While many advertisers have become cautious about spending, Altschiller has been impressed by the number of local businesses that continued to advertise. He said advertising personnel have worked hard to maintain and strengthen their relationships with their customers as both navigate through an unprecedented environment.

One sign of the times: Omaha Steaks, with its home delivery of meat service, remained a strong national advertiser.

Media companies are considered an essential business, and while reporters and photographers have been based at home, they have been out in the greater Seacoast region covering news.

“Everyone has stepped up. Our photographers are out on the streets and many people are doing jobs that fall outside of their usual comfort zone. For example, our sports writers are covering education,” he said. Since March, digital subscriptions have risen 17%, he said.

Seacoast Media Group has also embraced videoconferencing capabilities to remake its annual high school sports awards event, which draws local and professional athletes together. (This year’s virtual June 18 Seacoast All Star Sports Awards event will feature a range of athletes, including tennis star Venus Williams, Super Bowl MVPs Patrick Mahomes and Drew Brees, hockey legend Wayne Gretzky, Olympic gold medal gymnast Gabby Douglas, Olympic track and swimming legends Jackie Joyner-Kersee and Michael Phelps, and skiing legend Bode Miller.)

“We take it one day at a time,” Altschiller said. “Hopefully we can come through this crisis without too much damage to the organization.
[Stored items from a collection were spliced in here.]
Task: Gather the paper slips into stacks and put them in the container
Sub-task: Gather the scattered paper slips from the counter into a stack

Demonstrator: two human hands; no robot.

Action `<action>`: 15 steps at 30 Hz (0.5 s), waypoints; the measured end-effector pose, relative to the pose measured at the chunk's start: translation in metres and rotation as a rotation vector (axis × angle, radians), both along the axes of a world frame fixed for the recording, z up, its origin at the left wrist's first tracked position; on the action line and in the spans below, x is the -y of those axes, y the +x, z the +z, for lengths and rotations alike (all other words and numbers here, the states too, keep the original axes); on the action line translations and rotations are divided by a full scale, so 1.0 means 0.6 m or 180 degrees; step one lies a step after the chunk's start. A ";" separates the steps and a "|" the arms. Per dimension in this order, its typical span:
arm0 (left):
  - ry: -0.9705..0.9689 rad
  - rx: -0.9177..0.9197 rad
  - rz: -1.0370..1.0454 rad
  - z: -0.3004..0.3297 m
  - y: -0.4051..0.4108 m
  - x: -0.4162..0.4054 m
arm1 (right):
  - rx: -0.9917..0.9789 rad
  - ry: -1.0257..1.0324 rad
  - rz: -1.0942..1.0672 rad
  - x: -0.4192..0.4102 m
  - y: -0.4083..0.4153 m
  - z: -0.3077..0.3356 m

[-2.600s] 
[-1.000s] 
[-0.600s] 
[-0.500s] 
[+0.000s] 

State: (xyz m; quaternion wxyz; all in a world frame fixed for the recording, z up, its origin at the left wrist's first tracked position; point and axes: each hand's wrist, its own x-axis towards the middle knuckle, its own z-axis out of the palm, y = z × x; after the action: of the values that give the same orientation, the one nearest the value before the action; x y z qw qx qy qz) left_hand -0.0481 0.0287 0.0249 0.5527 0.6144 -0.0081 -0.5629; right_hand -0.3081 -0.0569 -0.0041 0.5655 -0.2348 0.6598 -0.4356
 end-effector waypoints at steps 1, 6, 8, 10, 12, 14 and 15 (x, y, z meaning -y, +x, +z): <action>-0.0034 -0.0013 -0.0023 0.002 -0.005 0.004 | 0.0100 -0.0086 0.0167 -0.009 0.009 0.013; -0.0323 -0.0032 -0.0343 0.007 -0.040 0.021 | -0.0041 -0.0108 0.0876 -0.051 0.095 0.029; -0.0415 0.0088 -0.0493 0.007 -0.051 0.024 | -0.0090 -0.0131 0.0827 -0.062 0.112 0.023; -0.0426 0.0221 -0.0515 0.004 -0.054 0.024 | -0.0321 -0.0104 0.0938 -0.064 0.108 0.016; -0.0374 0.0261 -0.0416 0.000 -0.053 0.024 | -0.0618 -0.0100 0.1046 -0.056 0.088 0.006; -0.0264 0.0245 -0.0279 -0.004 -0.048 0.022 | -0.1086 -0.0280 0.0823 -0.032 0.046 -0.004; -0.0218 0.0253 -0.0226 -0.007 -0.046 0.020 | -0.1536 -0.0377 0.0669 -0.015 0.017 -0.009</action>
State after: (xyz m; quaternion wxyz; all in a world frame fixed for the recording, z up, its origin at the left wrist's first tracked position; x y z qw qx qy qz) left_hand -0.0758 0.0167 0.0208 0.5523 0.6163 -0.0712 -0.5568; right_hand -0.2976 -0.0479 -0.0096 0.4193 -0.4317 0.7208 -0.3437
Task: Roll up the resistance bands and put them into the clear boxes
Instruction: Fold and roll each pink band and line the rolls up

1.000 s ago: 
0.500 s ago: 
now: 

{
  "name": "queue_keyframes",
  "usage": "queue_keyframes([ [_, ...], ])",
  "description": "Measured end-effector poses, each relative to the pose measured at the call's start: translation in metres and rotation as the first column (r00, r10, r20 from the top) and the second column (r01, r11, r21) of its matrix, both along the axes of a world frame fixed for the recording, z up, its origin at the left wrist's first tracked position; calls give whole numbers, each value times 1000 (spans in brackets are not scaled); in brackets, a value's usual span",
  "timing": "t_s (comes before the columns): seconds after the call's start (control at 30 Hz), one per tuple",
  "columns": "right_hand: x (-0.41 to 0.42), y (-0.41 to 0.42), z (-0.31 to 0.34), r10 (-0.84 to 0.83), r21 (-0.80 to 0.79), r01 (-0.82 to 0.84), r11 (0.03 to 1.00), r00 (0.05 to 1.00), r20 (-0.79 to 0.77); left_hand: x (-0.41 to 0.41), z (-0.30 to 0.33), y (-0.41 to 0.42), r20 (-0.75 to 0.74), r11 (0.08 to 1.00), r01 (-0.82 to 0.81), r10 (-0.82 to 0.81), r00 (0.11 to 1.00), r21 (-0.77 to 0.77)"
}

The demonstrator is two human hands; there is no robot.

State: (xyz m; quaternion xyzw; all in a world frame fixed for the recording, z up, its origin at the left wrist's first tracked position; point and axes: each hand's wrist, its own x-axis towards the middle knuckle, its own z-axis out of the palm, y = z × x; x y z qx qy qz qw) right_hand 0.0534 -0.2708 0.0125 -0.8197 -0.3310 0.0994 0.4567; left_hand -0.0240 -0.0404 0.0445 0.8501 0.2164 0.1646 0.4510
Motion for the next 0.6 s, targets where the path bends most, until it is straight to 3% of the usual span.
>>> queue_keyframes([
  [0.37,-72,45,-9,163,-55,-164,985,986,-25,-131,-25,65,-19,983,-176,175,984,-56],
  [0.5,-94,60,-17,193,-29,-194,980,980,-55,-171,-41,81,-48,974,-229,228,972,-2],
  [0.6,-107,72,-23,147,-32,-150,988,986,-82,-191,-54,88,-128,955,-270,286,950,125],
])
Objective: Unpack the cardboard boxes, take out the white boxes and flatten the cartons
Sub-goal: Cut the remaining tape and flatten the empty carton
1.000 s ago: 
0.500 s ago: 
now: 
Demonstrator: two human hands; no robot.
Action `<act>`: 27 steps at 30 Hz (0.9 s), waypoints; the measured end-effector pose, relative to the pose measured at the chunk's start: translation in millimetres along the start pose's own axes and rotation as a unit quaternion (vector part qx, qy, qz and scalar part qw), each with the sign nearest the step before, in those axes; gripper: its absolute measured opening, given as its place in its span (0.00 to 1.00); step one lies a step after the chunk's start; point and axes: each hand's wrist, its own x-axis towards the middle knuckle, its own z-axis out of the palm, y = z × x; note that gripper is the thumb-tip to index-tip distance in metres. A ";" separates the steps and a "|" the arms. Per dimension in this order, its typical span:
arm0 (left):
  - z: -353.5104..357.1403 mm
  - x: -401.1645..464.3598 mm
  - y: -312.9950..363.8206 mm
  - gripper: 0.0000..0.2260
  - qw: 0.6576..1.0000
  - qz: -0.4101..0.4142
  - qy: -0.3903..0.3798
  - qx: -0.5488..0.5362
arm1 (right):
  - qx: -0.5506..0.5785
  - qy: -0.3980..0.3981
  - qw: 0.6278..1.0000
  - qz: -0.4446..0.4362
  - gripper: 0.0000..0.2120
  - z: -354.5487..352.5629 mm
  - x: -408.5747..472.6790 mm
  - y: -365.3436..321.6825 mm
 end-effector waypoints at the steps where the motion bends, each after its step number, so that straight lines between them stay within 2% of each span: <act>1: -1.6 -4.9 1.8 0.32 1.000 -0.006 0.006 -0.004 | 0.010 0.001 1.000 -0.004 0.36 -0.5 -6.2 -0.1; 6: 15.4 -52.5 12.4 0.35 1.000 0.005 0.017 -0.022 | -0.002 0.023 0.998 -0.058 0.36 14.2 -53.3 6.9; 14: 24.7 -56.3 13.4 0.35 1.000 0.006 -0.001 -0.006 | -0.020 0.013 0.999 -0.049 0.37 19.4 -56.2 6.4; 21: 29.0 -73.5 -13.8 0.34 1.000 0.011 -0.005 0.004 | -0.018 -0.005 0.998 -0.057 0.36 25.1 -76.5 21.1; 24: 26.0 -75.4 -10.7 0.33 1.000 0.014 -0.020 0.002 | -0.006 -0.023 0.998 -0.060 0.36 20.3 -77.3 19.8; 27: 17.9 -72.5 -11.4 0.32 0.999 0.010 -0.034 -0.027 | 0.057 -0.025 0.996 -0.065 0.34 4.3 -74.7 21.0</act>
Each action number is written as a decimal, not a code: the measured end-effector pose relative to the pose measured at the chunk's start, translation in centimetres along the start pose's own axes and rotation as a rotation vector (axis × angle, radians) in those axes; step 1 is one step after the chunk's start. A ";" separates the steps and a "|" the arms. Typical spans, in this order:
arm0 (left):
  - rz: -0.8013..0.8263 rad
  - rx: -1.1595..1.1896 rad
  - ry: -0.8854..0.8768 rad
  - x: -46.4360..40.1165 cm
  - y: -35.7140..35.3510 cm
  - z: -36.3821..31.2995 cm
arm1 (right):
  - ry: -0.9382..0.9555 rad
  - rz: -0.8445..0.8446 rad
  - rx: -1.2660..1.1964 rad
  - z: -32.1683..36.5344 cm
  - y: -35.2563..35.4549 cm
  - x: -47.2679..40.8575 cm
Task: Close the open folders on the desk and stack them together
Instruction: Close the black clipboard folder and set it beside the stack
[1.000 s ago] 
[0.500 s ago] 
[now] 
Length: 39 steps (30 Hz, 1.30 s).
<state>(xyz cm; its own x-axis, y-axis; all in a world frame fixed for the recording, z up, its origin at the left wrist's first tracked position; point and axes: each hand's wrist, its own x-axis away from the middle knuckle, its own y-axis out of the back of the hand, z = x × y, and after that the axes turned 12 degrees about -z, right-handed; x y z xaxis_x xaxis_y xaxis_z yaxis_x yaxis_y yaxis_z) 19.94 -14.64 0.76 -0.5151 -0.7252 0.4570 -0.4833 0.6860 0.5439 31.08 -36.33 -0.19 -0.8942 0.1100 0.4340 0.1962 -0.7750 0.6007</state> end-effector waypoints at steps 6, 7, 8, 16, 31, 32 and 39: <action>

We were challenged and learned how to be nimbler after the Great Recession. I’m cautiously optimistic. I believe the best attitude is to be realistic and keep your eye on future opportunities.”

McLean Communications

Ernestoburden200x200 NhbrErnesto Burden started his new job as publisher of McLean Publications (parent company of NH Hampshire Business Review) on Jan. 21.

Burden said he had already planned to expand the company’s internal communications via video calls and instant messaging, beginning in February. As with many media companies, by mid-March, the pandemic accelerated the process into a necessity to stay in business.

McLean also publishes New Hampshire Magazine, New Hampshire Home and ParentingNH. Owned by Yankee Publishing Inc., the company’s immediate financial hit was softened by a $1.25 million PPP loan.

“This allowed us to hang onto cash through a period of time,” he said about the program, although, at the end of May, the company announced a restructuring that involved the elimination of three jobs and a longtime contractor position.

In response to the stay-at-home order, McLean quickly expanded its digital presence into webinars on topics such as the Paycheck Protection Program, real estate, finances and marketing. NHBR started a new podcast “Down to Business” and popular person-to-person events, such as New Hampshire Magazine’s Best of NH, are slated to go digital.

While advertising revenue took a hit, Burden said, “it’s not been a complete disaster.” The June issue of New Hampshire Magazine had strong advertising support, he said, and a portion of a recent ad spend was donated to a Nurses Appreciation Day event. In conjunction with New England Tap House Grille, the initiative provided 900 meals to nurses at three area hospitals.

As the economy continues to open and PPP funds dry up, Burden said it’s hard to know exactly what long-term forces will emerge as the pandemic continues.

“It’s hard to say where we will be,” he said. “We will be watching and focused on executing as quickly and creatively as possible.”